Good point you both make about workaholics though. Used to be a bit that way myself!

Kim - again an illustration that women don't always support each other. I suspect women form mutally supportive networks based on common interests (which I'm sure men do too) and younger women would be correct in assuming a lot of the time that they are discriminated against on two counts. Of course we're not talking about the disruptive type of younger woman who gets a long way on a very light c.v. and the rest of us can only wonder why :)

LeftAtTheCross said...

"sometimes we aren't given any choice about being the token, if a more senior person requests it"

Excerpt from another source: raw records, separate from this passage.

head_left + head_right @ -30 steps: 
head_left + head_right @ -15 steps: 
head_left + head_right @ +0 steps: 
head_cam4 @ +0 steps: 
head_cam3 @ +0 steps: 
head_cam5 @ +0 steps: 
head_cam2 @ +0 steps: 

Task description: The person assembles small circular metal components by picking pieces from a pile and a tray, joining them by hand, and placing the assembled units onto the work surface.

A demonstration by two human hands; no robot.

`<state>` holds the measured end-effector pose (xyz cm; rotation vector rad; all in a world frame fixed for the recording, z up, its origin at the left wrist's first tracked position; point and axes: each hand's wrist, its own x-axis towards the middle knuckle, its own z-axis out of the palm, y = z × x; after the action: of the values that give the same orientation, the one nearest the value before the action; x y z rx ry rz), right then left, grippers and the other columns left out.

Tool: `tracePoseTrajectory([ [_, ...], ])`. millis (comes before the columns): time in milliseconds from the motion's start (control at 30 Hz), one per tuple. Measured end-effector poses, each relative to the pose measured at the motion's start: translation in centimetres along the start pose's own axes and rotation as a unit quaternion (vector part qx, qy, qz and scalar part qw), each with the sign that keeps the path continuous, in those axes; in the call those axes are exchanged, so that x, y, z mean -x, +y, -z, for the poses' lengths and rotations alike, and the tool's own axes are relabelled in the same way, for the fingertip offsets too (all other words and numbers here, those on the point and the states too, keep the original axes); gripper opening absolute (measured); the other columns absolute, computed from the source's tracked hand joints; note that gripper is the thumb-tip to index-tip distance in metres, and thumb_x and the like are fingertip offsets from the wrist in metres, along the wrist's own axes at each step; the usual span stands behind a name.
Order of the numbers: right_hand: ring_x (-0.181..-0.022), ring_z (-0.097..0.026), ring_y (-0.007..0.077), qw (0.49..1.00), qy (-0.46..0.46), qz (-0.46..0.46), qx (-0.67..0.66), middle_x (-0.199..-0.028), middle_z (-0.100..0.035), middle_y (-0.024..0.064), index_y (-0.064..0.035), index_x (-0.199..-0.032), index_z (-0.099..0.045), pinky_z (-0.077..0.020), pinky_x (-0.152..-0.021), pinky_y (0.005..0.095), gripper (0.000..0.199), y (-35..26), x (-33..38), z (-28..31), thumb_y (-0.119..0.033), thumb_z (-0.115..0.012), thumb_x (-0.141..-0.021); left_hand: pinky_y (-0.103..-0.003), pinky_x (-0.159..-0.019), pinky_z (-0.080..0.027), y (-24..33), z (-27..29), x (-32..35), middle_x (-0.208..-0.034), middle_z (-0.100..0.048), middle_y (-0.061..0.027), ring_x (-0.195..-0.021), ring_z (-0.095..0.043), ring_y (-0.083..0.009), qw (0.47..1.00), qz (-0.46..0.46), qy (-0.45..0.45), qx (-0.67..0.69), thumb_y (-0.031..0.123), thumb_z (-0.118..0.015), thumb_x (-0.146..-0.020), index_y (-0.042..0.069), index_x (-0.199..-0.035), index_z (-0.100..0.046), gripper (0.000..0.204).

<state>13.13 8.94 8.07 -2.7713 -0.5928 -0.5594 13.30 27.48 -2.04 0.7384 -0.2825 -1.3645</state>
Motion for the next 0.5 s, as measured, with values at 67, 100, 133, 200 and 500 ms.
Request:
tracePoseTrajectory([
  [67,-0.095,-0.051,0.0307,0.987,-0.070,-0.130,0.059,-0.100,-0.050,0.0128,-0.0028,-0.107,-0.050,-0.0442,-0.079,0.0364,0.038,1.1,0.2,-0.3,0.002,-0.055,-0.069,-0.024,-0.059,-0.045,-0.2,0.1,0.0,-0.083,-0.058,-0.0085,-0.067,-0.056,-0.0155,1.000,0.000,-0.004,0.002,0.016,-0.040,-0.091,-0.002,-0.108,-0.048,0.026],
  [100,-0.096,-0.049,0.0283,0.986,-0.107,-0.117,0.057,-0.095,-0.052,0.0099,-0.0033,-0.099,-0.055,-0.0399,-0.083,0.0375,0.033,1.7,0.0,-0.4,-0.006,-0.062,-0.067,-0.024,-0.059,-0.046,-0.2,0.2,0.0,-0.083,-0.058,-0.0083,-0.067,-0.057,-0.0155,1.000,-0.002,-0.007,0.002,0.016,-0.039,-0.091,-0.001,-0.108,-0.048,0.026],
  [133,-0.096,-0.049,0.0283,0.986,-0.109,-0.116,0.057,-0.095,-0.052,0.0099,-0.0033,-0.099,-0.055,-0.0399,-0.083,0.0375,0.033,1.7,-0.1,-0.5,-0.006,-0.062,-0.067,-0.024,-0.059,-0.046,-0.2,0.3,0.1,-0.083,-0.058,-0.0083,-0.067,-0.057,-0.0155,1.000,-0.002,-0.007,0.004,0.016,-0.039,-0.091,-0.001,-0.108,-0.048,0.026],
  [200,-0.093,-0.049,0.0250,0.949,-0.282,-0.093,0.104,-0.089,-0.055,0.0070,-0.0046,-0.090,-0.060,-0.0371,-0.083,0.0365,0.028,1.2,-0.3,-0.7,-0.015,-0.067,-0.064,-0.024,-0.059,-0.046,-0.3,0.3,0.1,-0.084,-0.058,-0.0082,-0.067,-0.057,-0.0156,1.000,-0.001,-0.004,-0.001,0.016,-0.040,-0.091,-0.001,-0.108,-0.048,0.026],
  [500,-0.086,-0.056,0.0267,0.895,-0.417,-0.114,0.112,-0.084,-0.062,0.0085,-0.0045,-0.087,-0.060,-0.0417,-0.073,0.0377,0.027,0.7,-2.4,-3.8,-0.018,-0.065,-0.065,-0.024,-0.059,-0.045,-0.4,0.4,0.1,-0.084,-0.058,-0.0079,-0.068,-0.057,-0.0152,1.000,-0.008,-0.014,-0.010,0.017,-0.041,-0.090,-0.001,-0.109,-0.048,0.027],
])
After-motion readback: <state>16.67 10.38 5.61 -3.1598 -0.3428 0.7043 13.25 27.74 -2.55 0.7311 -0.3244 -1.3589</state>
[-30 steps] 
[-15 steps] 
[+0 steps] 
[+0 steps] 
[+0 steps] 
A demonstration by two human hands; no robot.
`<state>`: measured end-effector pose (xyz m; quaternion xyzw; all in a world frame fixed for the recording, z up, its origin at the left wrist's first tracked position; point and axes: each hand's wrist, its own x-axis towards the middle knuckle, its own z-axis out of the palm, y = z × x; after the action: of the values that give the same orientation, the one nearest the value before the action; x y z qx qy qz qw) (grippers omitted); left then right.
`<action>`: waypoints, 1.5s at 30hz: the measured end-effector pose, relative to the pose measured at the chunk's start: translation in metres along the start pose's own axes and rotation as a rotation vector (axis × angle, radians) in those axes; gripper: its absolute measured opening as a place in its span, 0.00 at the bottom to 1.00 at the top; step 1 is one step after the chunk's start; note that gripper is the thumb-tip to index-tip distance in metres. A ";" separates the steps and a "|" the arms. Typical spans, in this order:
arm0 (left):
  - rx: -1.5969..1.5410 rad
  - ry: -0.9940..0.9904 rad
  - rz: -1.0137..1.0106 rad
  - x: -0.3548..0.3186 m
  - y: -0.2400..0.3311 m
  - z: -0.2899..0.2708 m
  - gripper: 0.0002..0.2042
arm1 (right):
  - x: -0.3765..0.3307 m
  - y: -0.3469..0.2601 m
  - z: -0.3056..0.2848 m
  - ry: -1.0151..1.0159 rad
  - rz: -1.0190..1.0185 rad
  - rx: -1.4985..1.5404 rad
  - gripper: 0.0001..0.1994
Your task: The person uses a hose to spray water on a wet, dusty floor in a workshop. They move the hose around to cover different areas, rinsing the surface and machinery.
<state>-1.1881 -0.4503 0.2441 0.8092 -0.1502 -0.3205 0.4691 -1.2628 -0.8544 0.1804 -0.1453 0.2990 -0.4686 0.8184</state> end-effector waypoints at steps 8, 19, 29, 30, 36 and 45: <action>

To quote an excellent phrase from a different context, just say no.

There is always a choice.

Jenny Muir said...

Have spent several days thinking about that one :)

Anonymous said...

To my mind some women in society are treated as low class citizens and will never break out of their syndrome until we all work hard to make a big change. I speak from my experience of working on "sink estates" where to address problems millions are spent - like New Deal for the communities. Young single girls soon to be single parents stuck in high rise blocks or estates and often left alone to discover the best way to survive.
Of course this is at the bottom end of our social stratas but nonetheless significant to this post.
The Labour Party has a blunt tool of a Quota in its policies for positions. At a national governmental level it has allowed an increase in women MP's. But replacing white middle class men with white middle class women has not had an impact or created genuine role models for that young girl on the sink estate.
The point about some institutions that spend time and resource on following a selection process to ensure fair play can easily be resolved. Don't permit anyone from within a department to sit on the selection panel. Independant panels selecting solely on a precise specification and criteria would in my view throw up fairer results.
The promotional events that we often see "Getting more women elected" or "More Women Chief Executives" does not surface from the millions of women living on the edge. Our focus should be equality from the bottom to top.
Sharing care responsibilities for children is a start and like the programmes in football to "kick out racism" We should begin to think of promotions like "What's the difference".
Obviously we are not (at this time) going to change what nature dictates but everything we create we must ensure all people have a fair chance, are treated equally and do not need rely on rules that ignore the real cause of the failures.